◆ Description of the task
Here are the records. Write out exactly the lines between the one holding "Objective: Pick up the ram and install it" and the one holding "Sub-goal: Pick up", inclusive.

[[ Records supplied, beginning ]]

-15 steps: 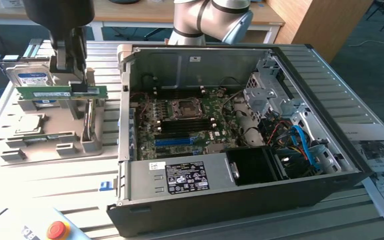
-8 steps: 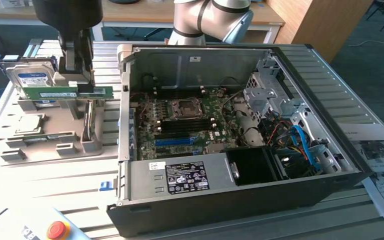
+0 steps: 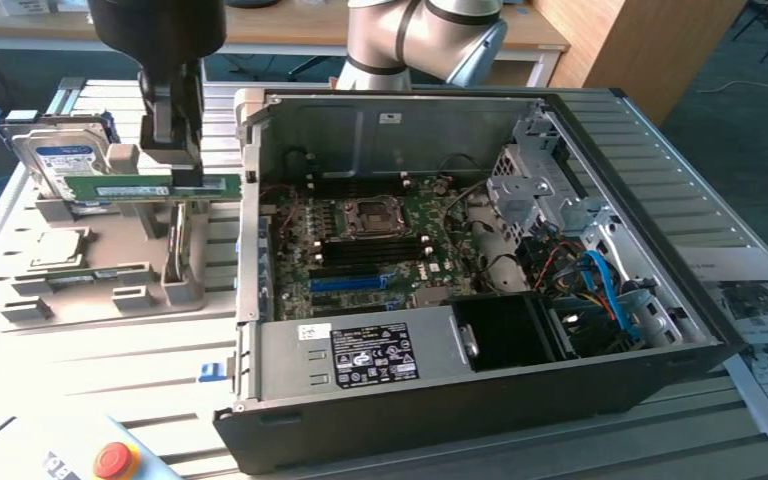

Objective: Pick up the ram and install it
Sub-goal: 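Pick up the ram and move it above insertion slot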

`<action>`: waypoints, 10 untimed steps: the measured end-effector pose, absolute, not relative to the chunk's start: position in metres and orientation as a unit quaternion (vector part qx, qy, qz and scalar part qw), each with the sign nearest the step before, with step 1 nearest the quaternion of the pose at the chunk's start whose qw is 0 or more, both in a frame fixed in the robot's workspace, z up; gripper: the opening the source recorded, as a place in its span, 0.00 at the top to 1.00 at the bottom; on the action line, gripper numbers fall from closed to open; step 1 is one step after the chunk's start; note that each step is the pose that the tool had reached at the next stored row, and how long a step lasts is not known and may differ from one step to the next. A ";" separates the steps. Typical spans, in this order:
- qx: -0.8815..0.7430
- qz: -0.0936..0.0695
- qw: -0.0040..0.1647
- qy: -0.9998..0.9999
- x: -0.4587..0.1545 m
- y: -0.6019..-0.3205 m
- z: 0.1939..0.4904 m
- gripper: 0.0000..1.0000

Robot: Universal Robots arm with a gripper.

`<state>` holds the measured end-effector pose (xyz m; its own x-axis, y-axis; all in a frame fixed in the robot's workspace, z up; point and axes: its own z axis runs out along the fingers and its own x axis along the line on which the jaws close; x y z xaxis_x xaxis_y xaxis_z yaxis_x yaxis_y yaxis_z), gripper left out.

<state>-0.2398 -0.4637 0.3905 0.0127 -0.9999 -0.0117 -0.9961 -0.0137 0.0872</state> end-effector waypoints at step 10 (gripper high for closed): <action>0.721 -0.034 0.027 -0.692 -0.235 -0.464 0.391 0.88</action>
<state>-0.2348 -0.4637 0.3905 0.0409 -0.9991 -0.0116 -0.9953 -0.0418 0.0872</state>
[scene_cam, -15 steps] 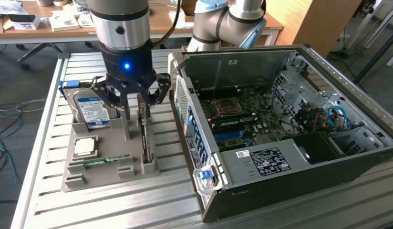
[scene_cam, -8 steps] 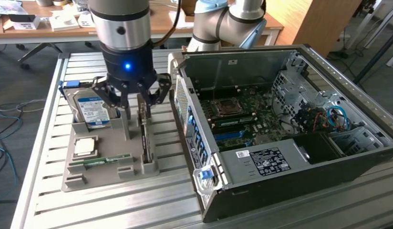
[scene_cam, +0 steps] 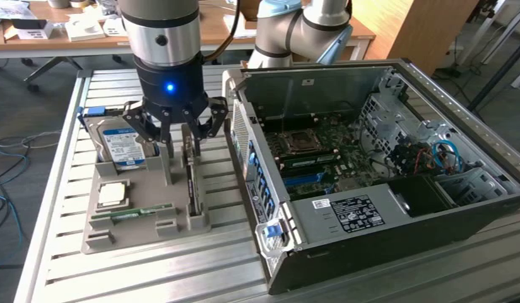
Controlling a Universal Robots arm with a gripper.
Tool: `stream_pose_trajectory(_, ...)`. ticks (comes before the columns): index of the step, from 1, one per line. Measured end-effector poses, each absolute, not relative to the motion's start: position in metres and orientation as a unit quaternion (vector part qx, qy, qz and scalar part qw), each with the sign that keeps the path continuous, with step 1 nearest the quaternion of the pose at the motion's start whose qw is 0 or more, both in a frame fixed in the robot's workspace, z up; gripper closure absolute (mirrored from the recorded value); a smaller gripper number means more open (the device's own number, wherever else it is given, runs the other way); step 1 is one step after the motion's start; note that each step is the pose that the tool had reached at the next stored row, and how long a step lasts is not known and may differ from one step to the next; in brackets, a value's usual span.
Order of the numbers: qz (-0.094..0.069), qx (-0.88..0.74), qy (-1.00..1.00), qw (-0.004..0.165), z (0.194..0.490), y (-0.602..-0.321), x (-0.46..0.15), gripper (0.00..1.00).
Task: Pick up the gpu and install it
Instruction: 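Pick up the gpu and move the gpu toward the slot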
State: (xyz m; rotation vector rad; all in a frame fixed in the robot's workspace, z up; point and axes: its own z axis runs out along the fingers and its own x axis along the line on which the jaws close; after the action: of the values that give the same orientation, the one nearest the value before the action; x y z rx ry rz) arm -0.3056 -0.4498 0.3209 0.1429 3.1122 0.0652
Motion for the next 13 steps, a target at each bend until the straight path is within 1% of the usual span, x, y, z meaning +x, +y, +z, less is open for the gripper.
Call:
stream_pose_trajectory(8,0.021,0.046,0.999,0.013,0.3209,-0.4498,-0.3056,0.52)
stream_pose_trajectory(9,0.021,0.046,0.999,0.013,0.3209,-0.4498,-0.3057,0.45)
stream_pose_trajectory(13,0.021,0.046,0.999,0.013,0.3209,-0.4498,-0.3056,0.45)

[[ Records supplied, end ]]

◆ Task solution
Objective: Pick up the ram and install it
Sub-goal: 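Pick up the ram and move it above insertion slot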

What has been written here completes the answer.